The main problem that has trashed the Melzi’s reputation is that the low cost Far-East manufacturers continue to use the v1 design, with all it’s associated problems. See the Melzi wiki page for more info: http://reprap.org/wiki/Melzi
I’d suggest adding your version as a ‘v3’. If you could replace the FTDI USB to serial chip, that would probably be a bonus too! Fake ones of those gave us a massive headache when FTDI borked the driver…

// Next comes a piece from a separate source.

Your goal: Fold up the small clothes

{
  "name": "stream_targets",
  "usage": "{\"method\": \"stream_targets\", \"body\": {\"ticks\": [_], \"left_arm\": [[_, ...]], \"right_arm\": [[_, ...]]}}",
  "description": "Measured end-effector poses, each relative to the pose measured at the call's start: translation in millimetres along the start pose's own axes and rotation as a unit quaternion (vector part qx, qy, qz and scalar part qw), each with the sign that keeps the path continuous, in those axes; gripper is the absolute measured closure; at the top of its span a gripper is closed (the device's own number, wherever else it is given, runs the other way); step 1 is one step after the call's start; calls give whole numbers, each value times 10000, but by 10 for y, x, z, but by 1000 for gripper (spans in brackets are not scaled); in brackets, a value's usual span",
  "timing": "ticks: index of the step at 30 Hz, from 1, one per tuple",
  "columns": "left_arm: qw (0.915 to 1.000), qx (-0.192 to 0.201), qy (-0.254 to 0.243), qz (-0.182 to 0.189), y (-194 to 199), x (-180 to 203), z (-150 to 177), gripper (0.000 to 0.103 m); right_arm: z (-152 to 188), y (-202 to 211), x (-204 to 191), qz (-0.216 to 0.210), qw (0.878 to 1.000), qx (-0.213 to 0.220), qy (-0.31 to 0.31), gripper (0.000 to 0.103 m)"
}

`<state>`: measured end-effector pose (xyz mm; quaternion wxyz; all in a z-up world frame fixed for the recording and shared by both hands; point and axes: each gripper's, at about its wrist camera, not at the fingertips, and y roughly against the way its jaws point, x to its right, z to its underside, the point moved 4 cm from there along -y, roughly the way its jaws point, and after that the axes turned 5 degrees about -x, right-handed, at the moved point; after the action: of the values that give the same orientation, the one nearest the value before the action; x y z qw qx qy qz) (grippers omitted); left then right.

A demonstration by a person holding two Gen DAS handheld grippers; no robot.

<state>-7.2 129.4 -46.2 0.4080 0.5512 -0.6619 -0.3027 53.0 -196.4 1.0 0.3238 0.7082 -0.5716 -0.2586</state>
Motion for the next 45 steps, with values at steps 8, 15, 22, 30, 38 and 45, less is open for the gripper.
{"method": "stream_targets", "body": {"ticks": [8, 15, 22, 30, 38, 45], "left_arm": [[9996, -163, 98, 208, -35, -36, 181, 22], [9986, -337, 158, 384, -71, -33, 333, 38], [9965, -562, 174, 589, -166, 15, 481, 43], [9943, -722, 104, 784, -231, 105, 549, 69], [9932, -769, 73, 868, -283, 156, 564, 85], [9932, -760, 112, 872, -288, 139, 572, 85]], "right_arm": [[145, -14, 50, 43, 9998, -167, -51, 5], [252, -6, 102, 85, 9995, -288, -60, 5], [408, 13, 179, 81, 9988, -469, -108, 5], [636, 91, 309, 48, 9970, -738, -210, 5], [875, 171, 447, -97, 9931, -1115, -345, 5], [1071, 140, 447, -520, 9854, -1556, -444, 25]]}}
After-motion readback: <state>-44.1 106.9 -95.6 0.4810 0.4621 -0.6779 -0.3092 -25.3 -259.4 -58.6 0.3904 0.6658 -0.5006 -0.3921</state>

Hm, blog won’t let my reply to a comment so I will just post a new one as a reply:
Hi Bruce, I will set this up as a v3 then. I know the v2 went to the TSOP motor drivers and is a better overall board, but I am mainly addressing what people find in their printers in my article. I can change the FTDI chip (if it’s not Scottish its CRAP!) to a CH340 once this one-off batch is done for friends. More soon, Crow
140C for the PCB material?!? Where did you get that number? None such animal. Looks like regular FR4, so is probably class B (130), so the allowed deltaT would probably limit you to under 120C. You might want to look at UL796 for particular PCB requirements, and IEC/UL62368-1 for general product safety requirements. Or not.
I typically use FR4 with a Tg of 130 but for these boards I am using FR4 rated to Tg 170.
@Scott: Do you have a link to your revised board design? (or am I possibly just really blind, haha)
Hey Scott, really interesting article. Would you be making the redesigned board available for purchase? As someone commented above, quite a number of Wanhao i3 owners have had this problem with their boards. Also Wanhao has not been very receptive about warranty claims.
Still cannot reply to comments. I will put this revision on the reprap Melzi github once I build and proof-test the board. I have a few other tweaks to do before I submit it. I want to offer the option of using QC terminals on the power and hotbed terminals as well as some ground plane improvements. –Scott
This sure sounds like a class action if it is a known problem and they do not fix it.